A mudança, brusca e radical, chegou sem avisar e pegou muita gente de surpresa. Afinal, quem ia esperar que aqueles garotos, que pareciam se divertir tanto mergulhando num universo retrô e animado, aniquilariam todos os vestígios que os ligariam aos tempos de seus avós?
Mas eles fizeram. Flertando descaradamente com o exagero e a breguice do final dos anos 80 e do início dos anos 90, o Alphabeat chocou seus fãs com The Spell, o primeiro single de seu segundo disco, de 2010. A música, embora dançante e animada como todas as outras lançadas por eles até então, parecia uma revolução: sintética e artificial, ela funcionaria como uma cruza de todo o poperô que bombava na década retrasada com o dance europeu que, sei lá, Ace Of Base faria.
O mais surpreendente, no entanto, não foram as modificações sonoras. O mais surpreendente foi o resultado: o trem ficou muuuuuito bom! A empolgação que eles injetam no material é bastante visível: é como se eles realmente tivessem vivendo no tempo de teclados e bases carregadíssimas.
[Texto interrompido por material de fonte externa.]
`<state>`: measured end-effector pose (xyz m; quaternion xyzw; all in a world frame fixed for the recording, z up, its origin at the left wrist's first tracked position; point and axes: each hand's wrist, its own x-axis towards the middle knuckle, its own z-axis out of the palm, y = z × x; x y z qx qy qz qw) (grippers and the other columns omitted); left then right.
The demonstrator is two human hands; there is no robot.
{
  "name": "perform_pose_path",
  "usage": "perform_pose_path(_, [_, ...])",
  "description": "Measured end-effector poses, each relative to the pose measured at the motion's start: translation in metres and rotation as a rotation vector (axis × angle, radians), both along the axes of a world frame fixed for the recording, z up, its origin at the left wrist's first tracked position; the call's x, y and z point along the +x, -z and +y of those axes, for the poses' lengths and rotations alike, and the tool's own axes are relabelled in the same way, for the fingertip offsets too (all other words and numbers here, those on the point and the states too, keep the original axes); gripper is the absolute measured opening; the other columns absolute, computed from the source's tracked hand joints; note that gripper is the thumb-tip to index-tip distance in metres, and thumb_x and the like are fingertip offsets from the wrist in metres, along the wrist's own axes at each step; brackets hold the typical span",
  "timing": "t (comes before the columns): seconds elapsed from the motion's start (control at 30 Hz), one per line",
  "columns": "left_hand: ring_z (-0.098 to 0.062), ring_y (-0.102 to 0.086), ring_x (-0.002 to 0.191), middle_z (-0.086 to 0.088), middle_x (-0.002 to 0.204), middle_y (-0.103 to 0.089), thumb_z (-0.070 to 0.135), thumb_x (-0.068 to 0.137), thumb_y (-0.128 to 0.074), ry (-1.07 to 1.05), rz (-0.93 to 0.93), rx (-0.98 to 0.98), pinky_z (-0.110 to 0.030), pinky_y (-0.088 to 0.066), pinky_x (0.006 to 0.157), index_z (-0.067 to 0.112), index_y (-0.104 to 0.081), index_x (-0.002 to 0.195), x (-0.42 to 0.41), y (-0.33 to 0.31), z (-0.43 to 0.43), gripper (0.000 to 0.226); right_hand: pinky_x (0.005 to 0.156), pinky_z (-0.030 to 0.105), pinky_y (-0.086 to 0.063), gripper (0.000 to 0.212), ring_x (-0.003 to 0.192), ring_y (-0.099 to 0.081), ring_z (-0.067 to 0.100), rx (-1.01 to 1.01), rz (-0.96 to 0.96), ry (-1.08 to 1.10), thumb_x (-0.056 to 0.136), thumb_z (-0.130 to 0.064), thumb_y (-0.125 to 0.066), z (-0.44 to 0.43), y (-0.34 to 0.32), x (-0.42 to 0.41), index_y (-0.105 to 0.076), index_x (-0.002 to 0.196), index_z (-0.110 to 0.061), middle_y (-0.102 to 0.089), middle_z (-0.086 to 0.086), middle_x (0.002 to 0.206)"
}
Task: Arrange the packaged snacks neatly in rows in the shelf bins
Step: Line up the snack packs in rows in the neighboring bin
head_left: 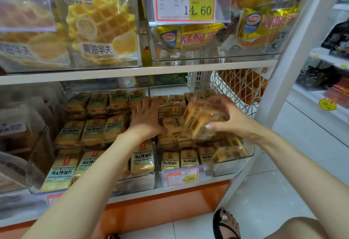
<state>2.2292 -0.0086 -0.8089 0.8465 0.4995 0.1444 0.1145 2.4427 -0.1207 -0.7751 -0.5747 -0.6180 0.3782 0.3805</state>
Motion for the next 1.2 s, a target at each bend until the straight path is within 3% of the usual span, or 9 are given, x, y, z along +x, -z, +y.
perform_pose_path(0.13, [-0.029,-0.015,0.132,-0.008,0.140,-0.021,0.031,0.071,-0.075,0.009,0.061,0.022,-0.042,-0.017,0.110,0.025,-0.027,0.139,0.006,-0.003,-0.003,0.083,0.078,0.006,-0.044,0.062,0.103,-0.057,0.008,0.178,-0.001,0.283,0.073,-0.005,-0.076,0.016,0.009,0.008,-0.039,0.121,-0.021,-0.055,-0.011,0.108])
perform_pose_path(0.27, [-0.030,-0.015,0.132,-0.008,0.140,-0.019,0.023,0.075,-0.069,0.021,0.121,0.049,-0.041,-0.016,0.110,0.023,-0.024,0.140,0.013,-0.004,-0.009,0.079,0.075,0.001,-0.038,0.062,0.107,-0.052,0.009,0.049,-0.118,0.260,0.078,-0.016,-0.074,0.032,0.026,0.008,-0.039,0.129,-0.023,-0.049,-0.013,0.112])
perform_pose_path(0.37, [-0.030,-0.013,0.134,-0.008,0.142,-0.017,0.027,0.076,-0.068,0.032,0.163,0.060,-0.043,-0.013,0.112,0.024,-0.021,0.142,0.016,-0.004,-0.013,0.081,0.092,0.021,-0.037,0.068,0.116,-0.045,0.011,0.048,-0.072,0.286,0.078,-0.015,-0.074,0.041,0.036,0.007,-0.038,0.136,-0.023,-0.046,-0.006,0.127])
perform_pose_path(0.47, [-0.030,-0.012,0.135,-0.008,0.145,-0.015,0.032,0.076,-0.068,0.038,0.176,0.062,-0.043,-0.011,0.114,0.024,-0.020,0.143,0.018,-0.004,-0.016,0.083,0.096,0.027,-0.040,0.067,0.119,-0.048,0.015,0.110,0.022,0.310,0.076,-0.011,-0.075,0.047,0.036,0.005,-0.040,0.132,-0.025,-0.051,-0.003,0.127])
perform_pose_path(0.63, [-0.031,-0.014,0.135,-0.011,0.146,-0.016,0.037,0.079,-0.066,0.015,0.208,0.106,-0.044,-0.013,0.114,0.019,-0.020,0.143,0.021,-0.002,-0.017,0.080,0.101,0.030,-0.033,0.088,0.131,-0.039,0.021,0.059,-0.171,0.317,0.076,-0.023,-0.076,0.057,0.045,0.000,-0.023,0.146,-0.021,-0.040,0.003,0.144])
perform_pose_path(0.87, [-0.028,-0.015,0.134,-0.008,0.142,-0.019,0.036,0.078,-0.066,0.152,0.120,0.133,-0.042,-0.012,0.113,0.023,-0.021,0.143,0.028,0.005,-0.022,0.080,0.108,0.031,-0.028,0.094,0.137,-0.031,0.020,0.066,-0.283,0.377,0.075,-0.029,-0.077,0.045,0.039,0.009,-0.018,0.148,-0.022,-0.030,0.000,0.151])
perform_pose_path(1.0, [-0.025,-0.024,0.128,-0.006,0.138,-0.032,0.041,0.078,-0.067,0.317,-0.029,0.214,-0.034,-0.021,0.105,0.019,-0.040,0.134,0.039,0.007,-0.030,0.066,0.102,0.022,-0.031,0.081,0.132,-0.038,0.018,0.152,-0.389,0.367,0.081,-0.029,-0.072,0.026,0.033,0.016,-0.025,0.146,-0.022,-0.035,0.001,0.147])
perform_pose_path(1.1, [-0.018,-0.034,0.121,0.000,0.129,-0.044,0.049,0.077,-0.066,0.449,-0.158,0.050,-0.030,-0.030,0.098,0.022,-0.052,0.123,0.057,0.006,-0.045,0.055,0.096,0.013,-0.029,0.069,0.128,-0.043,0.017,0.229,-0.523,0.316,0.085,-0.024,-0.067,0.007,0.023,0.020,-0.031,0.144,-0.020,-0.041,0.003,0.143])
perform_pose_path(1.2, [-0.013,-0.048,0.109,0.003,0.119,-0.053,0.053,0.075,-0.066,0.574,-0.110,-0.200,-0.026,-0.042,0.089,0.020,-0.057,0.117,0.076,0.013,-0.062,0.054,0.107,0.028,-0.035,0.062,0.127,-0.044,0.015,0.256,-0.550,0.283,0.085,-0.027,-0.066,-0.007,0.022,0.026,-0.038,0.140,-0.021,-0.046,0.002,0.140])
O que parece brincadeira de adolescente, na verdade foi fruto de muito estudo e pesquisa. The Spell não foi fruto do acaso. A base para a criação foi Get Serious, musiquinha de 1991, do Cut ‘N’ Move (queeeem?) que sintetiza tudo que os anos 90 tinham de (dependendo do ponto de vista) melhor: rimas fáceis, paletos de corte reto, tecladinhos marotíssimos e muita muita muita alegria:
Continuo sem entender direito a mudança que o Alphabeat promoveu na música que fazia. Mas ainda sim sigo amando.



















Eu simplesmente curto muito o Alphabeat e gosto muito dessa música, acho divertida, pra curtir, afinal eu não preciso ficar refletindo sempre…
Isso aí, Elda. Não há mal algum em dançar e dar risada. E o bom do Alphabeat é justamente isso: eles tem energia – e não tem vergonha – de fazer pop (e pop do bom!).